Authors:
Philipp Scholl
1
;
2
;
Felix Dietrich
3
;
Clemens Otte
2
and
Steffen Udluft
2
Affiliations:
1
Department of Mathematics, Ludwig-Maximilian-University of Munich, Munich, Germany
;
2
Learning Systems, Siemens Technology, Munich, Germany
;
3
Department of Informatics, Technical University of Munich, Munich, Germany
Keyword(s):
Risk-sensitive Reinforcement Learning, Safe Policy Improvement, Markov Decision Processes.
Abstract:
Safe Policy Improvement (SPI) aims at provable guarantees that a learned policy is at least approximately as good as a given baseline policy. Building on SPI with Soft Baseline Bootstrapping (Soft-SPIBB) by Nadjahi et al., we identify theoretical issues in their approach, provide a corrected theory, and derive a new algorithm that is provably safe on finite Markov Decision Processes (MDP). Additionally, we provide a heuristic algorithm that exhibits the best performance among many state of the art SPI algorithms on two different benchmarks.

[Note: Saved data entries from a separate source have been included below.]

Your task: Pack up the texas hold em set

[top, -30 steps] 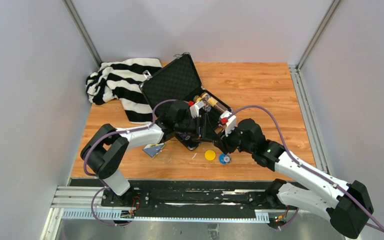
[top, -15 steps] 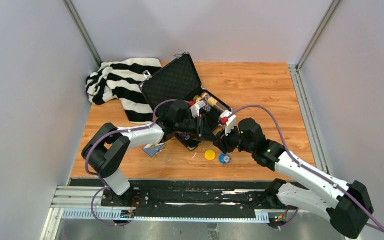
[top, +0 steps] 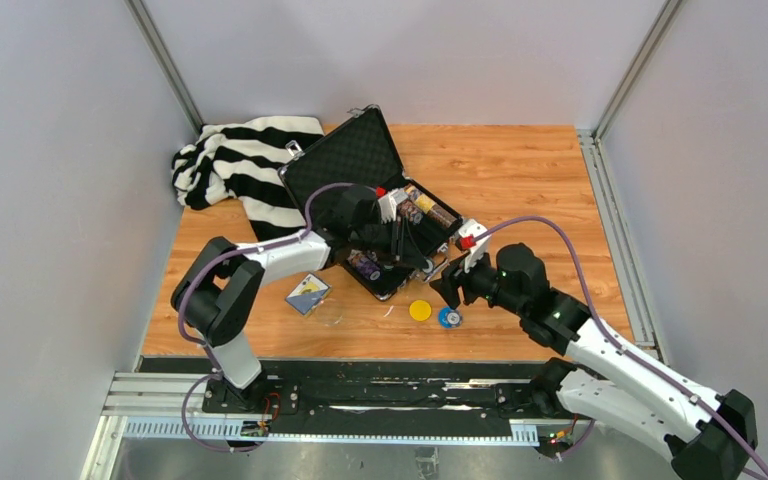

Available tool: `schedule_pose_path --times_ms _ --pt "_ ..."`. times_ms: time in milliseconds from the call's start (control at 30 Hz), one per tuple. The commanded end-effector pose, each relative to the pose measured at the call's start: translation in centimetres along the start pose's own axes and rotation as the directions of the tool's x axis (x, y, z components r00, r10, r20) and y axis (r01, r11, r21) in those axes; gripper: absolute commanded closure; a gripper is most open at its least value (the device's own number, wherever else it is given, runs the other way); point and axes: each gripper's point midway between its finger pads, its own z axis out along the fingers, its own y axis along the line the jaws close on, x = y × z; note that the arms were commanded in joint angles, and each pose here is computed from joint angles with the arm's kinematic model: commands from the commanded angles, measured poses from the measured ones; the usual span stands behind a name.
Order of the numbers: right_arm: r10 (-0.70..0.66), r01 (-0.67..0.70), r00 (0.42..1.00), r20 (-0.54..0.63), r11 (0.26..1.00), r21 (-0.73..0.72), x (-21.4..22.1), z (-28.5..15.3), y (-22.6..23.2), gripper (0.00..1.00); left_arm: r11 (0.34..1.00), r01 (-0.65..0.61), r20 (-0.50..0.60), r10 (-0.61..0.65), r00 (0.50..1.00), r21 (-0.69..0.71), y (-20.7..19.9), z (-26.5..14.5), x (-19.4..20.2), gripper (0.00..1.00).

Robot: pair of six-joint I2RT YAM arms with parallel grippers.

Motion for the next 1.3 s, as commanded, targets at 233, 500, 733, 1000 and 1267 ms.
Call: schedule_pose_path --times_ms 233,500,733,1000,1267 --pt "0.018 -0.017 1.000 -0.016 0.999 0.029 1.3 0.8 -0.4 0.38 0.756 -0.455 -0.047 0.493 0.868 -0.471 4.3 -8.2 -5.3 1.00" --pt "0.043 -0.043 0.998 -0.046 0.999 0.002 2.3 2.2 0.0 0.40 0.819 -0.459 -0.097 0.455 0.885 -0.345 4.3 -5.9 -3.0 1.00" --pt "0.053 -0.052 0.997 -0.056 0.999 0.007 3.0 2.2 0.0 0.40 0.772 -0.489 -0.144 0.475 0.868 -0.406 5.9 -4.5 -2.4 1.00" --pt "0.056 -0.055 0.996 -0.064 0.998 0.019 3.2 2.1 -0.2 0.40 0.742 -0.491 -0.190 0.458 0.869 -0.457 7.9 -4.1 -2.4 1.00" --pt "0.049 -0.048 0.996 -0.068 0.998 0.027 3.4 2.1 -0.4 0.40 0.734 -0.486 -0.227 0.431 0.873 -0.475 9.5 -3.2 -1.8 1.00"
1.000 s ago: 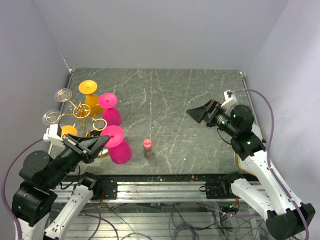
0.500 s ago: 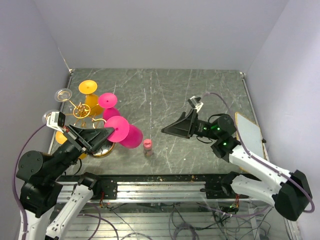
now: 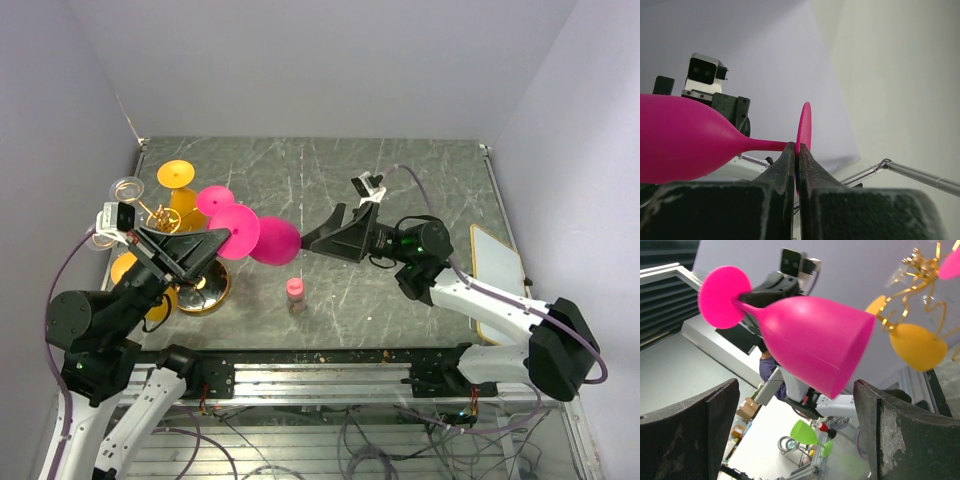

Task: Take the wine glass off the wine glass rack

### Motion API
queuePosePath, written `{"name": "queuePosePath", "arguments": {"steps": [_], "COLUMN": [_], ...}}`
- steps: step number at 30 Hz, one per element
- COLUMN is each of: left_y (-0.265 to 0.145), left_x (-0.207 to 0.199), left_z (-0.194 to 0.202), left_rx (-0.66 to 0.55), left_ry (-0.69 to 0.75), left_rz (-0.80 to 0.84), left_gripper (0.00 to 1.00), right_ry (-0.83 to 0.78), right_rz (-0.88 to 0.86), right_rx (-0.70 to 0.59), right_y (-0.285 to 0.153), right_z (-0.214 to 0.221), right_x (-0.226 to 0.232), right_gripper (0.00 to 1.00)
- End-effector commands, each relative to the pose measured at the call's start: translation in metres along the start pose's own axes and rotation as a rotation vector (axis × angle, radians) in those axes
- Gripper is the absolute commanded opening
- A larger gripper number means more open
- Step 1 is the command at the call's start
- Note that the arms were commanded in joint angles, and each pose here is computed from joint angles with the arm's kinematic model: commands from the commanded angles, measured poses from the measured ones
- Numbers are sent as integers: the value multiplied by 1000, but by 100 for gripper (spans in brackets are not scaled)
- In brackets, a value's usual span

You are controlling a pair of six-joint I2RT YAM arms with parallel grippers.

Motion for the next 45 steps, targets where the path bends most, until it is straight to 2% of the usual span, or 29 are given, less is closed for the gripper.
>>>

Furthermore, we introduce a taxonomy of SPI algorithms and empirically show an interesting property of two classes of SPI algorithms: while the mean performance of algorithms that incorporate the uncertainty as a penalty on the action-value is higher, actively restricting the set of policies more consistently produces good policies and is, thus, safer.